I’m a bloke I have cancer, it’s a skin cancer, I surf and go out to the beach a lot never put on sunscreen as I am a black fella so didn’t think I needed it.
When I went to the hospital to get it cut out they all treated me like I was an exhibition in the zoo, everyone had to come in and look at the black who had a melanoma. They seemed more interested in talking about it and sharing it than talking to me.
I had the thing cut out of my arm, it was small, that’s what I thought, but it was bigger underneath. So it was a bigger surgery than I expected.
I couldn’t work for a while and had to have someone with me to help me dress cook and even go to the toilet. My girlfriend and family helped me with this. I thought I was alright and that it wasn’t too big a deal.
I seemed to have recovered and then they talk of taking medications which I didn’t understand what they would do, it was to stop it from coming back or something. I had this cream to put on other spots I had. I had to get mole checks and someone checking area’s I couldn’t see.
I was fine and then they told me there was still some cancer left in my arm and I needed more surgery. This time I had no time left at work to use and my boss was pretty cool and let me work as I could. So I only got paid when I worked. The surgery was done and I lost aa big part of my arm. So worrying about dressing and pissing were the last thing on my mind. I couldn’t use my arm and Had to have someone dress me and help me piss and wipe my arse.

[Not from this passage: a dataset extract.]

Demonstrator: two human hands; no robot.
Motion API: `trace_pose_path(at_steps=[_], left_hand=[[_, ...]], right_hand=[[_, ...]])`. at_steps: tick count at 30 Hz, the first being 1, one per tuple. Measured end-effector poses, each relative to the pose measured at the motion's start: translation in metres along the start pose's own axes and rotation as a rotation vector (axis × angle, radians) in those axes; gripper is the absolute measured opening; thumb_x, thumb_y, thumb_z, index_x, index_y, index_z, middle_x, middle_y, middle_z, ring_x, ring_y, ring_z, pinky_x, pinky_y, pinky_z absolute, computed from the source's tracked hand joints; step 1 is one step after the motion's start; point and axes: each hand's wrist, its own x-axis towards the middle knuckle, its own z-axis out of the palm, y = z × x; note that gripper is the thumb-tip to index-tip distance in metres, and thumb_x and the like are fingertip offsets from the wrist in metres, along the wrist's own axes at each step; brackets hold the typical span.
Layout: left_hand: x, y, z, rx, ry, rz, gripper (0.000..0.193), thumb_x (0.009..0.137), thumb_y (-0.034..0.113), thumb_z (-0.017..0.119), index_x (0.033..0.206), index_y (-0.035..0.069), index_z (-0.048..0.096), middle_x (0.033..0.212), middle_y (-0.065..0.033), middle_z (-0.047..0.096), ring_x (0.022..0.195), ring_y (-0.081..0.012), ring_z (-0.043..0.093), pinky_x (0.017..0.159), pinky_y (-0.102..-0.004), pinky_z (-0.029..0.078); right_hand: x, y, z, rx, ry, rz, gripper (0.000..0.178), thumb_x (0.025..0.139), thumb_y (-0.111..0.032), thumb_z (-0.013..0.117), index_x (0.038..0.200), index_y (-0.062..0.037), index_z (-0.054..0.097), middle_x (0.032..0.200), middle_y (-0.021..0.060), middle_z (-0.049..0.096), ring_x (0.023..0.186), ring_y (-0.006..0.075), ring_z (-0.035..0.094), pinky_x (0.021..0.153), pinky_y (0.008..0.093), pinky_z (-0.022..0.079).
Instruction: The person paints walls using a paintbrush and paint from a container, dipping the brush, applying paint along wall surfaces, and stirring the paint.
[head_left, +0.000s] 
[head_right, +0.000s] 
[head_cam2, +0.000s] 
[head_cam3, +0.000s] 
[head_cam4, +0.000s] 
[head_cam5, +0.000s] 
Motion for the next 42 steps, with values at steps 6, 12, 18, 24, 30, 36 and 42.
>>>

My girlfriend stuck by me through all of this event though I told her to leave. I drank too much and didn’t really care. All I knew was that I could never use my arm again properly. I couldn’t surf and what was the point of life if I had to live it everyday with someone helping me. I tried to get the disability pension but couldn’t I am on sickness benefits and they assess me every couple of months. But whats the point. I am not going to be able to work properly ever again, so why not let me get disability.
I go to physio when I am told to but that runs its course and then I have to wait to be referred again and this they say holds up progress. So how can I get better when the medical system doesn’t take me seriously or Centrelink.
I have tried to kill myself a couple of times I don’t know if I am a failure at that or if my girlfriend is right, that its just not my time. But I can tell you that its fucked going through this and when people ask to tell your story, its not a story it’s a nightmare. I have no idea of the assistance out there that people at the hospital talk about they talk about it but never give me numbers or call in these helpers.